Leur marché est principalement américain, avec environ treize revendeurs. Des boutiques qui ont évolué avec la marque et savent exactement quoi acheter, car elles connaissent leurs clients. Mais aussi des magasins créés par une nouvelle génération, séduite par un style trop personnel pour se démoder. Le défilé hommes printemps été 2024 en est témoin.
« Rêvez grand, mais protégez notre humanité », Walter Van Beirendonck
Le show, intitulé Dawleetoo, en référence à une cité perdue dans la forêt tropicale hondurienne, évoque un monde qui se transforme à une vitesse fulgurante, dans lequel nous avons l'impression d'être utilisés comme des mannequins pour les crash-tests : « Où nous mènent les machines ? ».
Outre un style reconnaissable entre mille, le final montrait une parade de mannequins, recouverts de la tête aux pieds de sacs en plastique transparents, sur lesquels étaient dessinés des squelettes et figuraient les lettres d’un alphabet extraterrestre, comme pour une déclaration.
« Ce passage raconte tout ce qui ne va pas dans le monde de nos jours, explique Walter Van Beirendonck.

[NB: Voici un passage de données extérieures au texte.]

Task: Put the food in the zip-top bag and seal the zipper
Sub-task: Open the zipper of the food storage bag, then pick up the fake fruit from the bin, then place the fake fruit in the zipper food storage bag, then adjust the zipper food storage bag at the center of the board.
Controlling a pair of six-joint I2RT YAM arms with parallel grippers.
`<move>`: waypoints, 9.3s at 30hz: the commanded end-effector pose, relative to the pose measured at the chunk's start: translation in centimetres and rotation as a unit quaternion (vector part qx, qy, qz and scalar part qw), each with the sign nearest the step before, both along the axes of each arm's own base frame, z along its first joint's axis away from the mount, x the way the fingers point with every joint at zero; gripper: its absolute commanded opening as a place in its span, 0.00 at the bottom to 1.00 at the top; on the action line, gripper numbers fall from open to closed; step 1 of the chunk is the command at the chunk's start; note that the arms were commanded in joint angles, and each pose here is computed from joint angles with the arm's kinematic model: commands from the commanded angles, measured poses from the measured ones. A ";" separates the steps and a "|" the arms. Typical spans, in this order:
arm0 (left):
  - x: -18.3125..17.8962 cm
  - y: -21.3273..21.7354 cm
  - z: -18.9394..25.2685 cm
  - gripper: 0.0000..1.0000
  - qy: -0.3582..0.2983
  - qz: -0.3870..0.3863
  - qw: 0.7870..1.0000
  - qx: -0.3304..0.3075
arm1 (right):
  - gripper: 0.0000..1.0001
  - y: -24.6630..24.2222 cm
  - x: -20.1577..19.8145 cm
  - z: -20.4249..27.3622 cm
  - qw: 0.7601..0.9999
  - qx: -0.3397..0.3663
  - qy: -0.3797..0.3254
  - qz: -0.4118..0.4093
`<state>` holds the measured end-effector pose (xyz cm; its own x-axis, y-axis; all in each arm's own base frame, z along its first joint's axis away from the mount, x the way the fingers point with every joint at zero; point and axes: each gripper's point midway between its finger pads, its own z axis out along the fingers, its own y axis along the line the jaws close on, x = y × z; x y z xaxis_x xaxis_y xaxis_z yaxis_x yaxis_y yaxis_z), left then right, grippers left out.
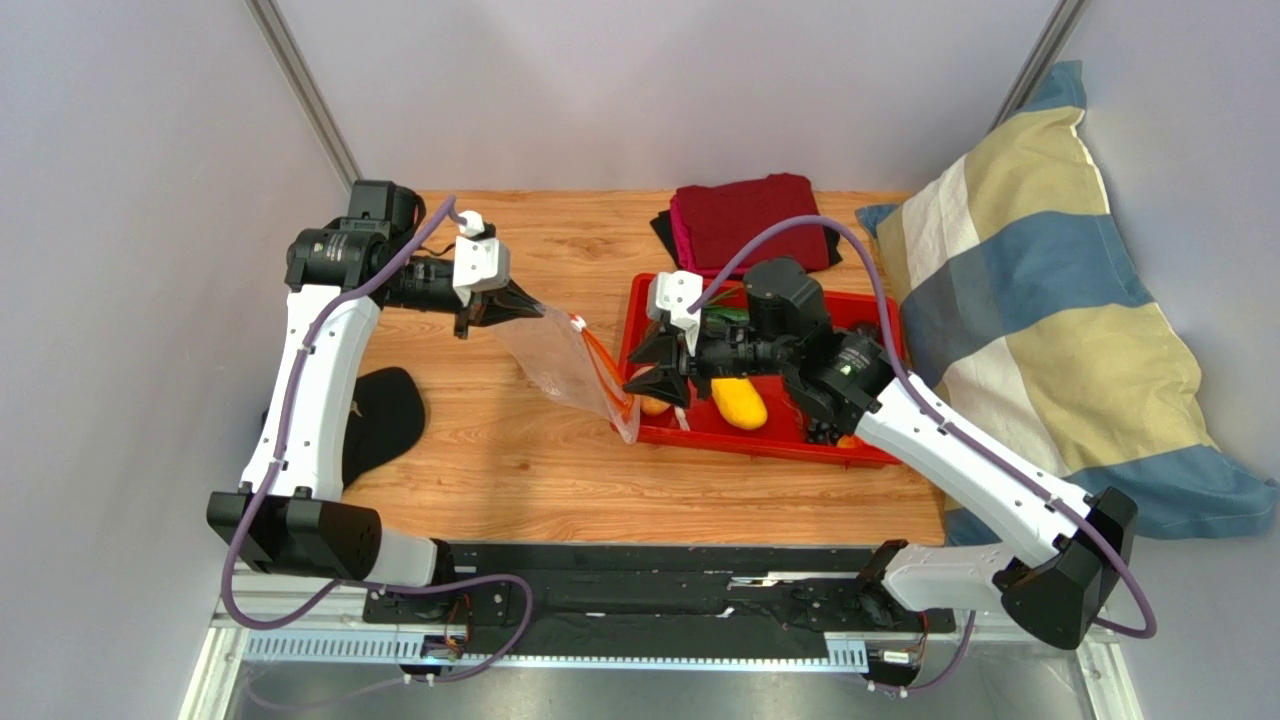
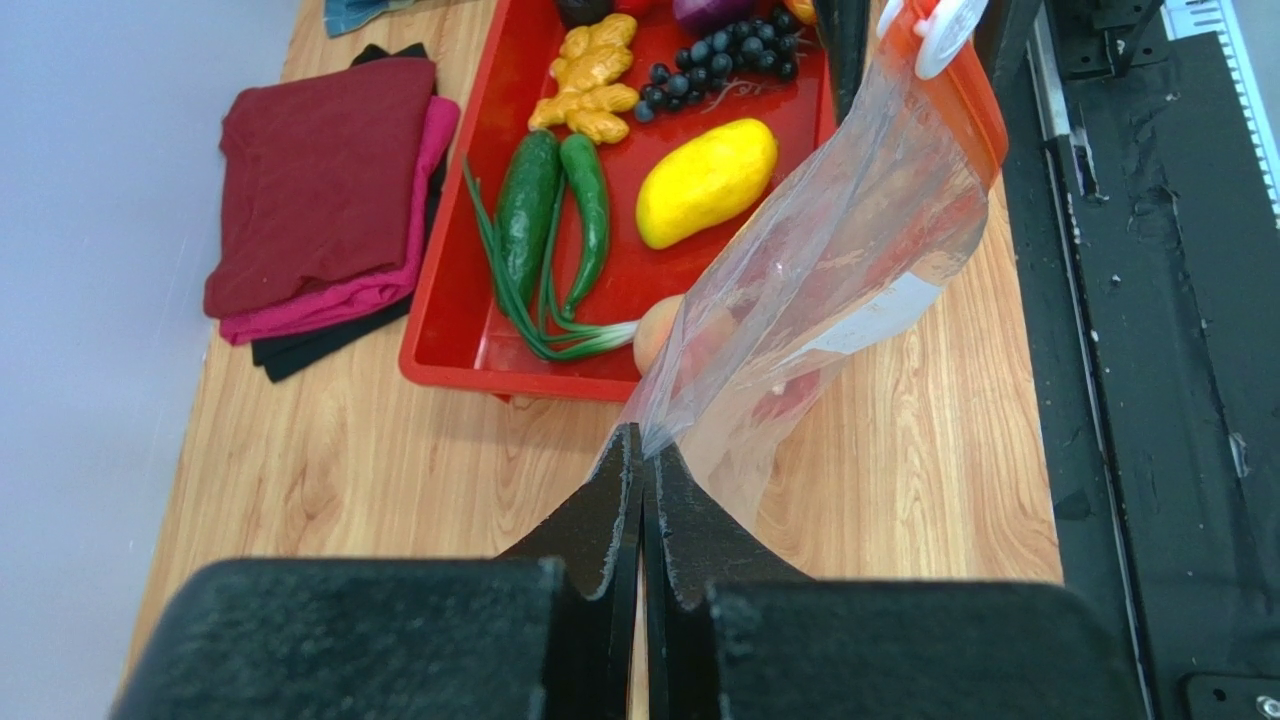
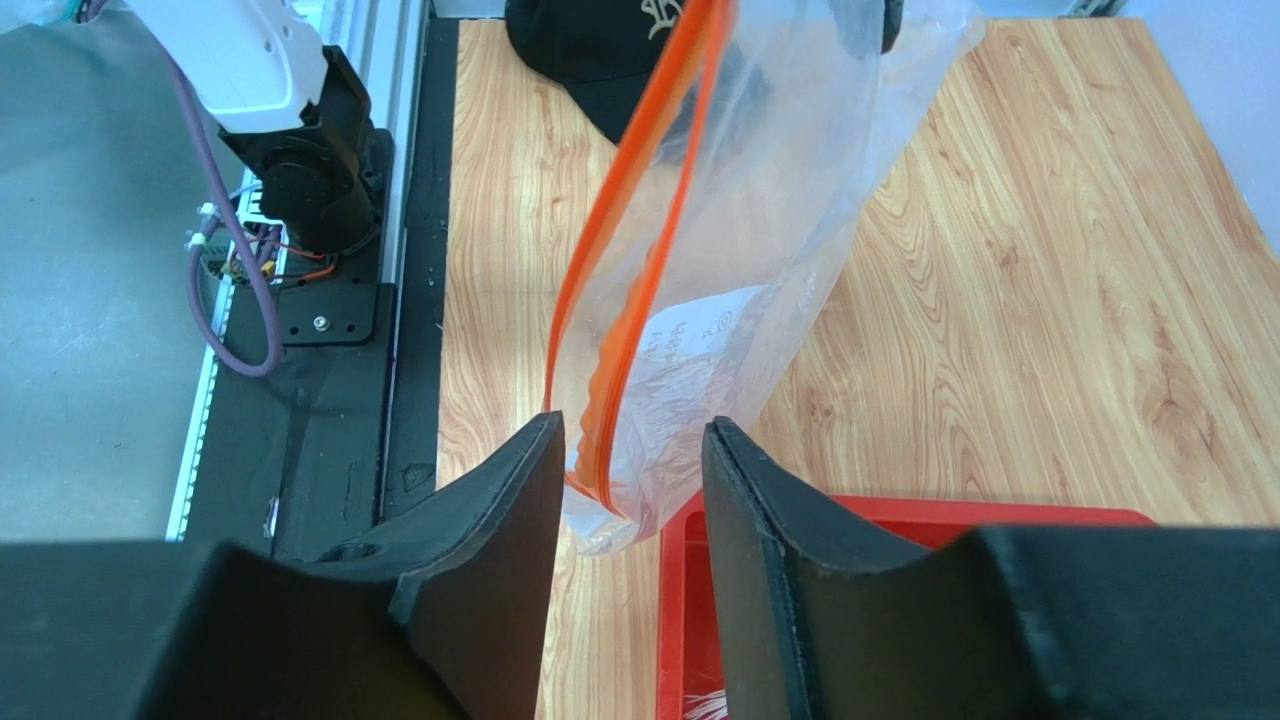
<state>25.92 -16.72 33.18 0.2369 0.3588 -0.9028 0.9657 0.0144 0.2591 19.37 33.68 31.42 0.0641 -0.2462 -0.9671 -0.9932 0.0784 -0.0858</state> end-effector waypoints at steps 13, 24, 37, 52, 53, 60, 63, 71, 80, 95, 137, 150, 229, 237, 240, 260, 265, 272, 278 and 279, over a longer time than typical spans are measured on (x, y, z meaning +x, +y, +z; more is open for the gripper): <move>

Pendant que je créais ma collection, j’étais secoué par toutes ces choses que nous traversons (la pandémie, les désastres écologiques dus aux changements climatiques, les guerres) et, par-dessus tout, j’ai senti que la mode était aussi un champ de bataille. Je sais que certaines personnes ont peut-être été choquées ou offensées, mais c’est le privilège d’un artiste de pouvoir faire ce genre de déclaration. Je le vois comme une performance à la fin de mon fashion show. »
Depuis 2022, le créateur s'est retiré de l'Académie royale des beaux-arts d'Anvers.
Erratum : Walter Van Beirendonck n'est pas, comme cela était précédemment indiqué, à la retraite. Le créateur s'est simplement retiré de l'Académie royale des beaux-arts d'Anvers. D'autre part, la marque a retrouvé un nouvel essor en 2002 et non 2022, comme cela était précédemment mentionné dans le 3e paragraphe.